Byrne's speech was universally welcomed by the industry, no doubt relieved to see self-regulation on the agenda. It had received scant attention during the conference or in the press. "The press coverage suggests there is a real lack of understanding about the successful role self-regulation can play," says Diageo's alcohol policy director, Gaye Pedlow. "It may well be that we need to ensure this track-record is communicated more effectively."

There is a sincere belief among drinks industry professionals that self-regulation in all areas of alcohol policy can be demonstrably effective and offers many advantages over legislation.

Jean Coussins

"The Portman Group Code of Practice has shown that a good instrument of self-regulation can work, to the benefit of all parties," says Coussins. The European Advertising Standards Alliance (EASA) has argued that "properly designed and well administered self-regulatory systems provide a swift, flexible, inexpensive and effective means of enabling the responsible majority of the industry to restrain the irresponsible minority."

The industry is quick to remind governments that self-regulation can save them money. "If it is well designed and well administered self-regulation tends to be less expensive and quicker and works better," says Allied Domecq's Jan Buckingham, chairman of the Amsterdam Group's executive committee. "Legislation is more cumbersome and bureaucratic and more expensive for government."

Self-regulation enjoys greater "buy-in" from those working in the industry which, say supporters, means there is more respect for the spirit of the code rather than simply the letter of the law. "One of the great things about self-regulation is that it is formed in a partnership," says Buckingham. "It should be possible to recognise the spirit of the law and not push it to the limit and that is what we should be striving to do with our self-regulation."

TAG recently organised a seminar for marketing executives from its member companies aimed at fostering a greater understanding of its Common Standards. "We were stressing the importance of not just trying to get round the thing," says Richard Owen. "This isn't something that some government body has slammed down on us; this is something we have put together ourselves because it's what we ought to do."

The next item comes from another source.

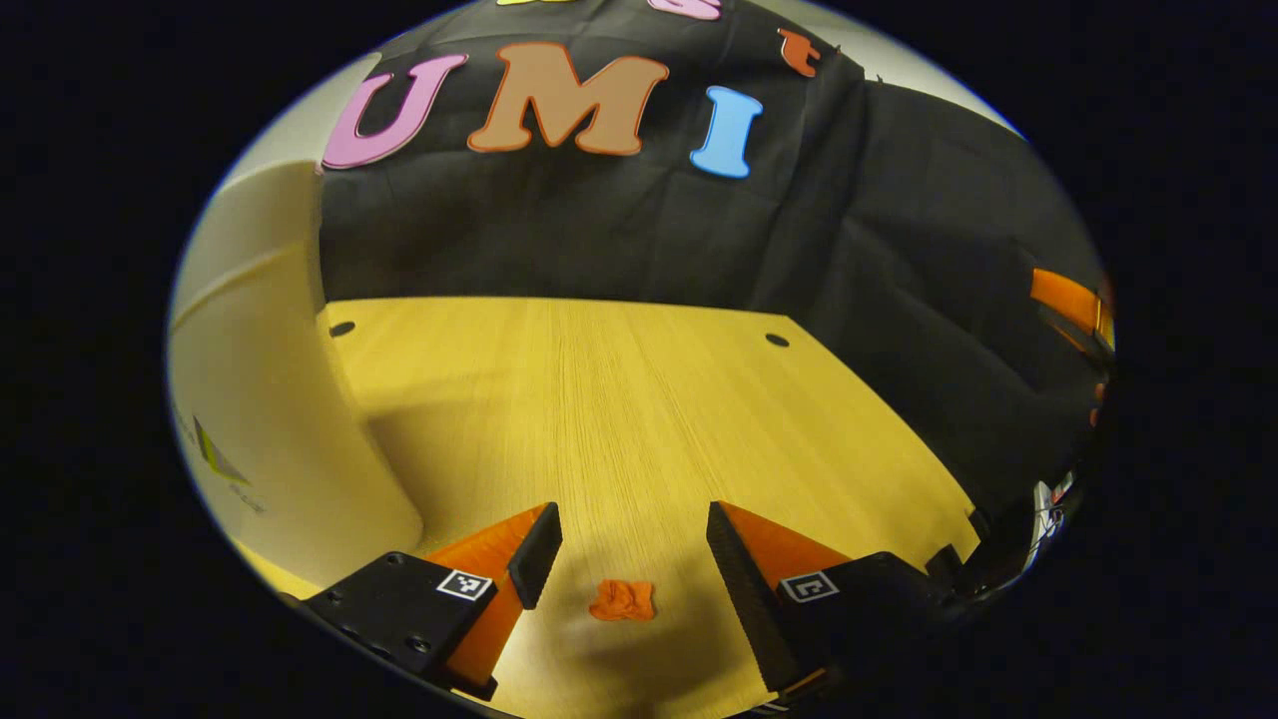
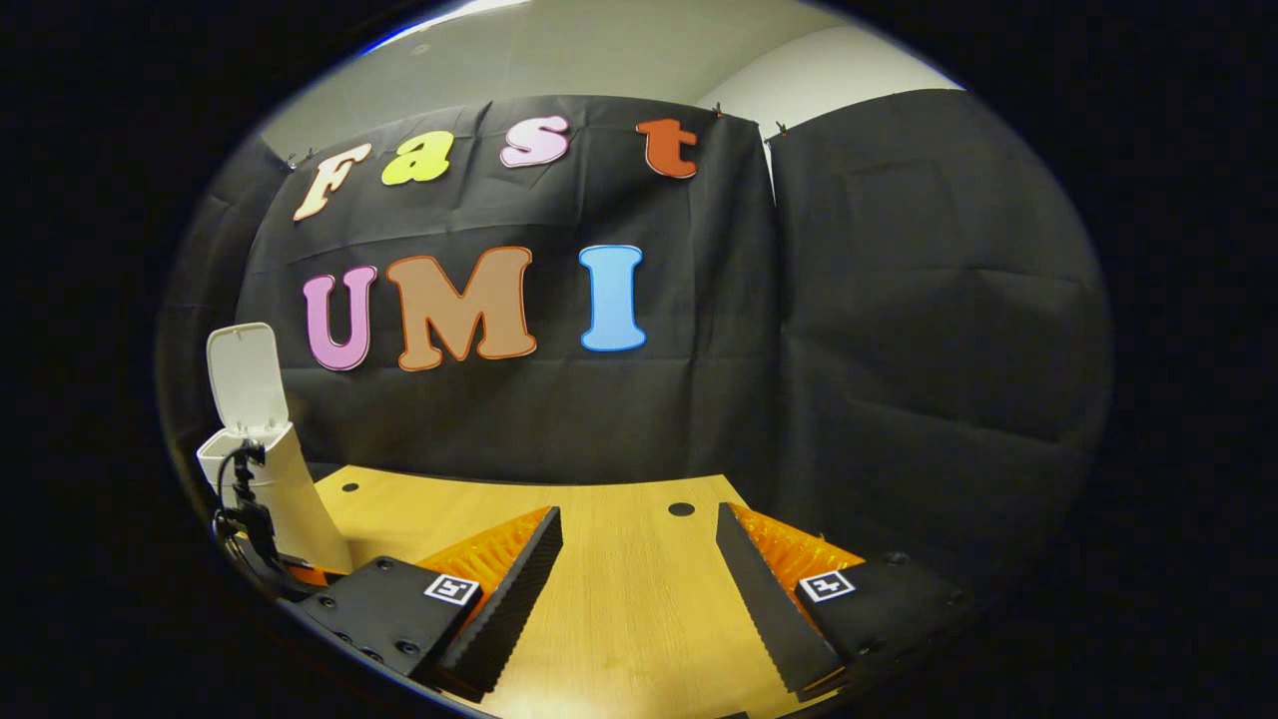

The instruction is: Press the lid of the desktop garbage bin to open it, pick up the crumpled paper on the desktop and throw it into the bin, then pick up the pop can on the desktop and drop it into the bin, and finally close the garbage bin lid.

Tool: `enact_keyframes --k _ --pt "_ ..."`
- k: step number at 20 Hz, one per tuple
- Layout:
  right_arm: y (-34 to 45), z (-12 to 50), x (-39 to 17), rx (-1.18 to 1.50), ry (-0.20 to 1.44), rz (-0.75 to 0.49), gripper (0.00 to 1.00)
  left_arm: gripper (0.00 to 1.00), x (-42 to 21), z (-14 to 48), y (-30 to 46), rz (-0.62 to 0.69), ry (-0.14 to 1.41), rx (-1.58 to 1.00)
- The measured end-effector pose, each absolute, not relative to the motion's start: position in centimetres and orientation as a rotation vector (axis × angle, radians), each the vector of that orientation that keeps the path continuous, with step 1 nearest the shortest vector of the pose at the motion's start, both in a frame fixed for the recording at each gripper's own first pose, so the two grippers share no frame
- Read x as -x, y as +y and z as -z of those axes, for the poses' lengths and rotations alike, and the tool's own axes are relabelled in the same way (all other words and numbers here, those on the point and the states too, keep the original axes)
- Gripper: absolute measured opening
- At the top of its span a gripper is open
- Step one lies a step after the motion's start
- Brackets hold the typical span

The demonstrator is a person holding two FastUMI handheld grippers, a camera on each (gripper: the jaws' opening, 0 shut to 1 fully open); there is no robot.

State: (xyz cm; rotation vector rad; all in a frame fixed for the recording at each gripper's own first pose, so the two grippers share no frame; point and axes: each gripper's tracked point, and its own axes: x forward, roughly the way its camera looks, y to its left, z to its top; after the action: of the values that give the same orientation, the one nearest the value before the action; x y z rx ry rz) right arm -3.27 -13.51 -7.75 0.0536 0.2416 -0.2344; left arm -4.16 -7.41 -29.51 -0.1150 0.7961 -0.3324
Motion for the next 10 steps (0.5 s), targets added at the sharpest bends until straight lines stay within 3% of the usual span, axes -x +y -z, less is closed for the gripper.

But self-regulation by its very nature will enjoy greater backing of those it is seeking to control than legislation from outside. What matters is that once codes of practice are put in place they are assessed as critical from within the industry - as they certainly will be from outside.

David Byrne

"I would only say that effective self-regulation is preferable to government regulation," says Marcus Grant, formerly with the WHO Europe office and now director of the International Center for Alcohol Policy (ICAP). "If self-regulation is only there to stave off government regulation that is not a very good reason for it. Where it is seen not to be effective, governments should intervene with legislation."

The self-regulation debate is entering a critical phase. Launching and communicating the existence of codes of practice was the first step while demonstrating a willingness to act on them, as Byrne's speech underlined, has become paramount. But willingness alone is not enough. There will be few prizes for effort; the industry has to show that self-regulation, when fully supported and acted up, actually does work. If, even with the best will in the world, it does not, the clamour for legislation will become irresistible.

While industry organisations may take issue with some of the WHO's figures, no one denies the problems are there, and they are alarming. Quibbling over exactly how many young people die as a result of alcohol abuse is not a politically wise move for the industry. But if it can point to genuine reductions in the damage misuse does, resulting clearly from its own measures, its position is immeasurably strengthened.